• [Exercise description]:
Copy out the listing beneath, missing nothing.
Recorded data Start Marker
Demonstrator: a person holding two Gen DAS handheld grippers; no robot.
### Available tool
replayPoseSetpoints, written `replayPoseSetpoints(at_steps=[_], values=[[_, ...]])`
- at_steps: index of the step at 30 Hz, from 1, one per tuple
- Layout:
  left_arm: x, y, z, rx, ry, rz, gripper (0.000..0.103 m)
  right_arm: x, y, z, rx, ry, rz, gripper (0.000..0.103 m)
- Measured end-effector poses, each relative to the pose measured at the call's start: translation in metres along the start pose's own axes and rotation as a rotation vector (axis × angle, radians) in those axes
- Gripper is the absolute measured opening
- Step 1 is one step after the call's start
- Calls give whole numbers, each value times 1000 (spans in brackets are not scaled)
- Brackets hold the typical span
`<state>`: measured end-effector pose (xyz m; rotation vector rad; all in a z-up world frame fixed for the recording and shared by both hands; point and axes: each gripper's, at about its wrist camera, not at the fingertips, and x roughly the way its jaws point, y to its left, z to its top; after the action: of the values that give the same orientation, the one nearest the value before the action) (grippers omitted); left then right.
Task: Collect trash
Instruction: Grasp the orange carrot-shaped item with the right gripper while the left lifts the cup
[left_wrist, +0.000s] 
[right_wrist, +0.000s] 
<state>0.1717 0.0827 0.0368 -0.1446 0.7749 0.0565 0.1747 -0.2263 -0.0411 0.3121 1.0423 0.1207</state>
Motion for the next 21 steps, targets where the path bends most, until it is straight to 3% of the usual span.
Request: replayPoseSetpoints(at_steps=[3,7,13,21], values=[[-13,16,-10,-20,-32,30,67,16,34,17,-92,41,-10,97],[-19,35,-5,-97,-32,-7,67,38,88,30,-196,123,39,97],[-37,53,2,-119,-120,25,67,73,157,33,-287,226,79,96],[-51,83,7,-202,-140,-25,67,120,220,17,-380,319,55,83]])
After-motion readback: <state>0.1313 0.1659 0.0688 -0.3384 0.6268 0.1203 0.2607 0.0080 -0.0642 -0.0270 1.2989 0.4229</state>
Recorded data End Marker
• [Answer for the task]:
Demonstrator: a person holding two Gen DAS handheld grippers; no robot.
### Available tool
replayPoseSetpoints, written `replayPoseSetpoints(at_steps=[_], values=[[_, ...]])`
- at_steps: index of the step at 30 Hz, from 1, one per tuple
- Layout:
  left_arm: x, y, z, rx, ry, rz, gripper (0.000..0.103 m)
  right_arm: x, y, z, rx, ry, rz, gripper (0.000..0.103 m)
- Measured end-effector poses, each relative to the pose measured at the call's start: translation in metres along the start pose's own axes and rotation as a rotation vector (axis × angle, radians) in those axes
- Gripper is the absolute measured opening
- Step 1 is one step after the call's start
- Calls give whole numbers, each value times 1000 (spans in brackets are not scaled)
- Brackets hold the typical span
`<state>`: measured end-effector pose (xyz m; rotation vector rad; all in a z-up world frame fixed for the recording and shared by both hands; point and axes: each gripper's, at about its wrist camera, not at the fingertips, and x roughly the way its jaws point, y to its left, z to its top; after the action: of the values that give the same orientation, the one nearest the value before the action) (grippers omitted); left then right.
Task: Collect trash
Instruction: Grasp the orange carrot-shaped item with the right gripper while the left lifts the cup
[left_wrist, +0.000s] 
[right_wrist, +0.000s] 
<state>0.1717 0.0827 0.0368 -0.1446 0.7749 0.0565 0.1747 -0.2263 -0.0411 0.3121 1.0423 0.1207</state>
Motion for the next 21 steps, targets where the path bends most, until it is straight to 3% of the usual span.
Request: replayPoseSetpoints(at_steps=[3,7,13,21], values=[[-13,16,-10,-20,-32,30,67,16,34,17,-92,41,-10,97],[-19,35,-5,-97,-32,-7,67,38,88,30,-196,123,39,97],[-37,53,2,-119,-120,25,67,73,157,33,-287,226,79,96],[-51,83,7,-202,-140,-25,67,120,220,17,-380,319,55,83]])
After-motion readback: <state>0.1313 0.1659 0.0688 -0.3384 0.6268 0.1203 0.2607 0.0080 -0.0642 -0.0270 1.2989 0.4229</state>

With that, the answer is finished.